To run the demo system, it requires just downloading and executing a Jar file (relm_demo.jar) on host PC connected to DE0-Nano board.  However, Java Runtime Environment (JRE) and USB-Blaster driver need to be installed beforehand.  There would be no problem in an environment where demo programs supplied with DE0-Nano work well.

Hopefully the idea was to offer a demonstration viable with DE0-Nano board alone.
But it is almost impossible to develop a useful application only with LED on the board, and so I decided to add a simple VGA output circuit consisting of just 5 resistors.
Even such a bit output circuit, while being incapable of halftone display like VGA output of DE0 board enables, still offers much more than LED could express.

vga_circuit.pngIMG_3378.JPG

In the above picture, a piezoelectric sounder is installed in the empty area of the board but is not used in this demonstration.  You can leave this sounder out, if you don’t need sound or worry about piezoelectric element destroying the FPGA board.

Execution of “relm_demo.jar” invokes downloading a JRuby Jar file through the internet when JRuby execution environment is not loaded yet.  The downloaded “jruby-complete.jar” is stored in the same folder of “relm_demo.jar” and eliminates the need for downloading it again.

jrubyloader.png

Upon the completion of downloading JRuby execution environment, the demo system starts running.

relm_demo.png

Connect host PC to DE0-Nano and then click “Config FPGA” to execute the configuration of the multiprocessor circuit.  Right after configuration, a program loader is executed as one of 16 threads, while all the other threads are halted.  The program loader rewrites main memory and SDRAM along with data sent via JTAG from host PC.  This way enables rewriting and launching software applications without reconfiguration.

Then execute the demo program once configuration is completed.  Firstly, let’s try a demonstration viable with DE0-Nano board alone.  Select the tab of “led.rb” and click “Run Program” to start once a Ruby program appears in the editor, and then LED on DE0-Nano board starts flashing.  As you see here, the demo program is described as Ruby codes, and so is forwarded to and executed on FPGA in the demo environment.

However, because this demo system makes up only a assembly-language-like domain-specific language based on Ruby, users are to create software applications by relatively low-level program description.  Unfortunately, it doesn’t enable executing common Ruby codes on FPGA.

Then next, let’s go on to a higher-level demonstration with the attached VGA output circuit.  Click “Config FPGA,” then select the tab of “vga.rb” after finishing configuration and do “Run Program” to start.  Connect the output of the VGA circuit to a display you have, and you are supposed to see random patterns of SDRAM initial state on the screen.  In the photo below, the left display is for host PC and the right one is for VGA output of FPGA board.

IMG_3379.JPG

In this condition, click “Send Image URL…” to input the URL of an image of Mt.Fuji used in a Wikipedia article (http://upload.wikimedia.org/wikipedia/ja/3/3e/MtFuji_FujiCity.jpg) as an example — you can copy and paste the string of URL by Ctrl+V.

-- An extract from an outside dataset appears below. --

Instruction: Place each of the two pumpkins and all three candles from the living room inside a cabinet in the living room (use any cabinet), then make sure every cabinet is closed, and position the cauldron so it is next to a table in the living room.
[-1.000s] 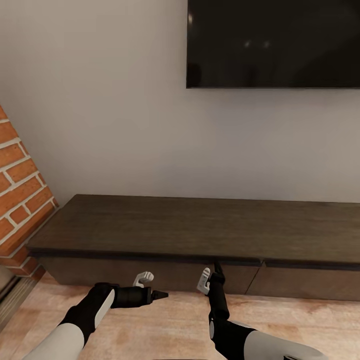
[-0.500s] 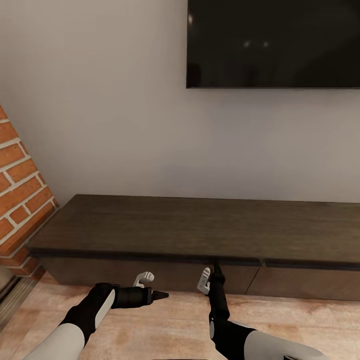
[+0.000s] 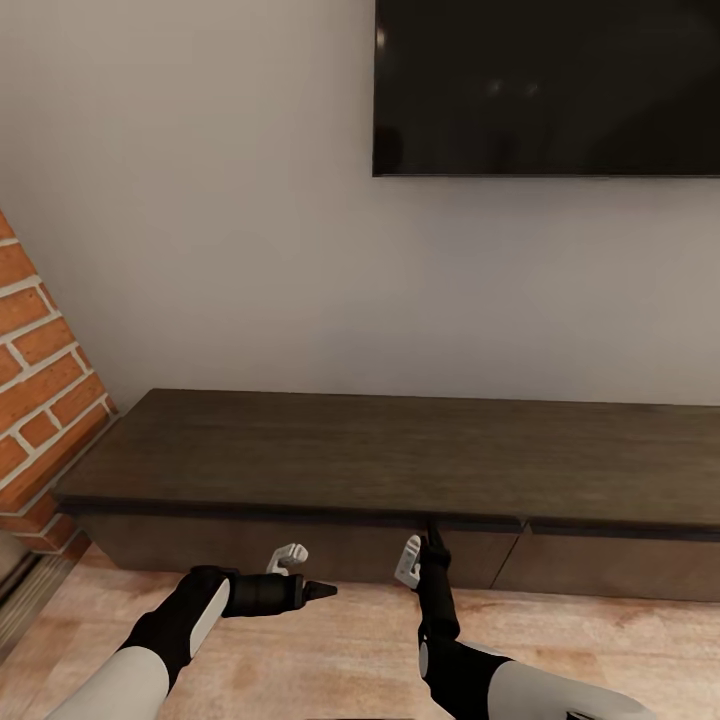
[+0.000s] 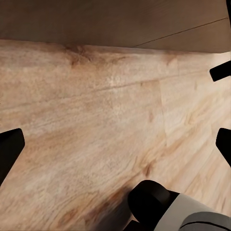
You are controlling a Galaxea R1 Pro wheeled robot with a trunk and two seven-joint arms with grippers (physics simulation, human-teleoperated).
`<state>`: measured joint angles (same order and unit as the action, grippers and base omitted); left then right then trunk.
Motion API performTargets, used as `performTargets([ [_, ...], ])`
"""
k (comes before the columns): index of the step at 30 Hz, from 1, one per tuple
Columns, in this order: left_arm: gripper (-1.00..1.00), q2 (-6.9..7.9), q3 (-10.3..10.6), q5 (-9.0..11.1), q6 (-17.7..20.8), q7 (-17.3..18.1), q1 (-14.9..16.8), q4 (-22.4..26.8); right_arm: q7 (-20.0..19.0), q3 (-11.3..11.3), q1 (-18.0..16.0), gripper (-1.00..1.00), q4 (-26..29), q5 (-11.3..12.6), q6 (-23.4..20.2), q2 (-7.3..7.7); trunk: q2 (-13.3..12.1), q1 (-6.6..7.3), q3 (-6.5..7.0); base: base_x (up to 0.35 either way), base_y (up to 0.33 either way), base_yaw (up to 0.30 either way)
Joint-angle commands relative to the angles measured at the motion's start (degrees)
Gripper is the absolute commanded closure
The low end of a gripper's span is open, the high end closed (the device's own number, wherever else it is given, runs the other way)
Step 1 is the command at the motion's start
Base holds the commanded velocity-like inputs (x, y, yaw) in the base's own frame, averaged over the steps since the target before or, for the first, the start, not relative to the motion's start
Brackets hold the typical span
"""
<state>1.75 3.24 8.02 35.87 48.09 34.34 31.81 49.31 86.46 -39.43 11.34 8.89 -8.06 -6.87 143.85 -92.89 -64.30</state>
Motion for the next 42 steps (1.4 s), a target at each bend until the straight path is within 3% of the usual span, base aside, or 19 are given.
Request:
performTargets([
  [1,-1.00,0.05,0.3,0.6,0.4,-0.2,0.0,0.0,0.4,0.1,0.0,1.00,0.0,0.8,-0.5,-0.02,0.0,0.01,-0.06,0.000,0.000,0.000],
  [10,-1.00,0.01,0.3,0.7,0.4,-0.3,0.0,-0.1,4.0,0.2,0.0,1.00,-2.5,0.8,-0.5,-0.01,0.0,0.01,-0.06,0.000,0.000,0.000],
  [37,-1.00,-0.56,0.4,0.7,-0.5,0.0,0.0,-0.9,4.3,-0.1,0.0,1.00,-4.9,1.0,-0.3,0.29,0.0,0.01,-0.06,0.000,0.000,0.000],
  [42,-1.00,-0.68,0.4,0.7,-0.5,0.0,0.0,-0.9,7.7,-0.1,0.0,1.00,-4.9,1.0,-0.2,0.28,0.0,0.01,-0.06,0.000,0.000,0.000],
])
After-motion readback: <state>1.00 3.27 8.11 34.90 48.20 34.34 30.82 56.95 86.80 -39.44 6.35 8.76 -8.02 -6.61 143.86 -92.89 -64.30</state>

Though forwarding data takes a while, you will see the image of Mt.Fuji on the screen for VGA output.
The picture appears as an image dithered by error diffusion method based on an original algorithm to deal with VGA output incapable of halftone display.  In an environment off the internet, you can forward an image in a local file by clicking “Send Image File…”

IMG_3380.JPG

With the image active on the screen, select “gsensor.rb” and click “Run Program,” and you can scroll the whole image along with the tilt of DE0-Nano board.

IMG_3381.JPG

In this condition, it is also possible to forward another image to the right screen —— and you can still scroll the viewing area by moving DE0-Nano board during image transfer.  This proves that threads of scrolling image by accelerometer and writing image data to SDRAM by program loader are executed separately in parallel.  In fact, 4 threads listed below are active at this time.

  1. Program loader
  2. VGA output (vga.rb)
  3. Reading the value of accelerometer (gsensor.rb)
  4. Scrolling image according to the value of accelerometer (gsensor.rb)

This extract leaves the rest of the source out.